Lim Xin Rong1ORCID,Chan Grace Yin Lai1,Tan Justina Wei Lynn1,Ng Carol Yee Leng1,Chua Choon Guan1,Tan Guat Bee2,Chan Stephrene Seok Wei2,Ong Kiat Hoe2,Tan Ying Zhi3,Tan Sarah Hui Zhen3,Teo Claire Min Li1,Lee Samuel Shang Ming1,Thong Bernard Yu Hor1,Leung Bernard Pui Lam13ORCID

Affiliation:

1. Department of Rheumatology, Allergy and Immunology, Tan Tock Seng Hospital, Singapore 308433, Singapore

2. Department of Haematology, Tan Tock Seng Hospital, Singapore 308433, Singapore

3. Health and Social Sciences, Singapore Institute of Technology, Singapore 138683, Singapore

Abstract

The underlying immunological mechanisms of immediate-type hypersensitivity reactions (HSR) to COVID-19 vaccines are poorly understood.
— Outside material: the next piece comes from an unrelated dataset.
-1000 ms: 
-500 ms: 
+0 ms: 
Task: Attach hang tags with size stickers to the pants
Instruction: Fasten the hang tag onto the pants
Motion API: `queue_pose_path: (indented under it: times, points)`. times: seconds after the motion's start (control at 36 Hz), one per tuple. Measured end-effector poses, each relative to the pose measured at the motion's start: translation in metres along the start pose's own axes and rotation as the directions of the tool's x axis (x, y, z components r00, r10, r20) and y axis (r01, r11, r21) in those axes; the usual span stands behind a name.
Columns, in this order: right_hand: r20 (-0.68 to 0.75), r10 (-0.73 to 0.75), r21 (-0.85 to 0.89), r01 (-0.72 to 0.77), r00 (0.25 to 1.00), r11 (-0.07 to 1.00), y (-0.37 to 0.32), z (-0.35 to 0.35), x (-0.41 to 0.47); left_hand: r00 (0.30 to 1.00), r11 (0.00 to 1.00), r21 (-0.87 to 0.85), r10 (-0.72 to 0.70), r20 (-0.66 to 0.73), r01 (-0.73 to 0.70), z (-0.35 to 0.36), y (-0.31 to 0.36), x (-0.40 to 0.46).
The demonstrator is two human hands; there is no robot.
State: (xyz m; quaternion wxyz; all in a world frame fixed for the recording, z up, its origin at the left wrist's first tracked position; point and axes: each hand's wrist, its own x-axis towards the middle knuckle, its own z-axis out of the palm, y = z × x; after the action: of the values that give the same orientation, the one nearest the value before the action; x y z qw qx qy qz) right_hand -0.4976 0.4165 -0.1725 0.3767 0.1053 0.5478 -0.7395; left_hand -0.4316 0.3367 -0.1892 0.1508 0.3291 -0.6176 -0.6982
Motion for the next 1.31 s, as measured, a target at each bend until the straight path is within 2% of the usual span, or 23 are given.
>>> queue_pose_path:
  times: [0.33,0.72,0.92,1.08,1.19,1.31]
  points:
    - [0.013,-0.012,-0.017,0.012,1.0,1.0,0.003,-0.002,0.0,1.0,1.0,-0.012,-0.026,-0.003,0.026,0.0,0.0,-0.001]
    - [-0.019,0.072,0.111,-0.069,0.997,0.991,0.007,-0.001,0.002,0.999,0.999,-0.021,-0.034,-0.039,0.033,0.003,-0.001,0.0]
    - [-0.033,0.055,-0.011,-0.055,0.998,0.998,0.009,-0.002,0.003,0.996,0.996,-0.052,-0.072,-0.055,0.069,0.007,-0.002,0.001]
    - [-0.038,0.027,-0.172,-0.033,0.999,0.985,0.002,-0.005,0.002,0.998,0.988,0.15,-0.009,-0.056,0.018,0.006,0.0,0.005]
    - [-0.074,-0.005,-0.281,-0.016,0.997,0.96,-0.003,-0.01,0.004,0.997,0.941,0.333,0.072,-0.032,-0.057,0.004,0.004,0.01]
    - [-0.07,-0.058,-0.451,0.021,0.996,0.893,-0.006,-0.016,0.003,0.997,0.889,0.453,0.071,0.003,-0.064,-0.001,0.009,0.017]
We investigate the mechanisms of immediate-type hypersensitivity reactions to the Pfizer BNT162b2 vaccine and the response of antibodies to the polyethylene glycol (PEG)ylated lipid nanoparticle after two doses of vaccination. Sixty-seven participants, median age 35 and 77.3% females who tolerated two doses of the BNT162b2 vaccine (non-reactors), were subjected to various blood-sampling time points. A separate group of vaccine reactors (10 anaphylaxis and 37 anonymised tryptase samples) were recruited for blood sampling. Immunoglobulin (Ig)G, IgM and IgE antibodies to the BNT162b2 vaccine, biomarkers associated with allergic reaction, including tryptase for anaphylaxis, complement 5a(C5a), intercellular adhesion molecule 1 (ICAM-1) for endothelial activation and Interleukin (IL)-4, IL-10, IL-33, tumour necrosis factor (TNF) and monocyte chemoattractant protein (MCP-1), were measured. Basophil activation test (BAT) was performed in BNT162b2-induced anaphylaxis patients by flow cytometry. The majority of patients with immediate-type BNT162b2 vaccine HSR demonstrated raised C5a and Th2-related cytokines but normal tryptase levels during the acute reaction, together with significantly higher levels of IgM antibodies to the BNT162b2 vaccine (IgM 67.2 (median) vs. 23.9 AU/mL, p < 0.001) and ICAM-1 when compared to non-reactor controls. No detectable IgE antibodies to the BNT162b2 vaccine were found in these patients. The basophil activation tests by flow cytometry to the Pfizer vaccine, 1,2-dimyristoyl-rac-glycero-3-methoxypolyethylene glycol (DMG-PEG) and PEG-2000 were negative in four anaphylaxis patients. Acute hypersensitivity reactions post BNT162b2 vaccination suggest pseudo-allergic reactions via the activation of anaphylatoxins C5a and are independent of IgE-mechanisms. Vaccine reactors have significantly higher levels of anti-BNT162b2 IgM although its precise role remains unclear.

Funder

Department of Rheumatology, Allergy and Immunology, Tan Tock Seng Hospital

National Centre for Infectious Diseases, Singapore

Publisher

MDPI AG

Subject

Pharmacology (medical),Infectious Diseases,Drug Discovery,Pharmacology,Immunology

Reference36 articles.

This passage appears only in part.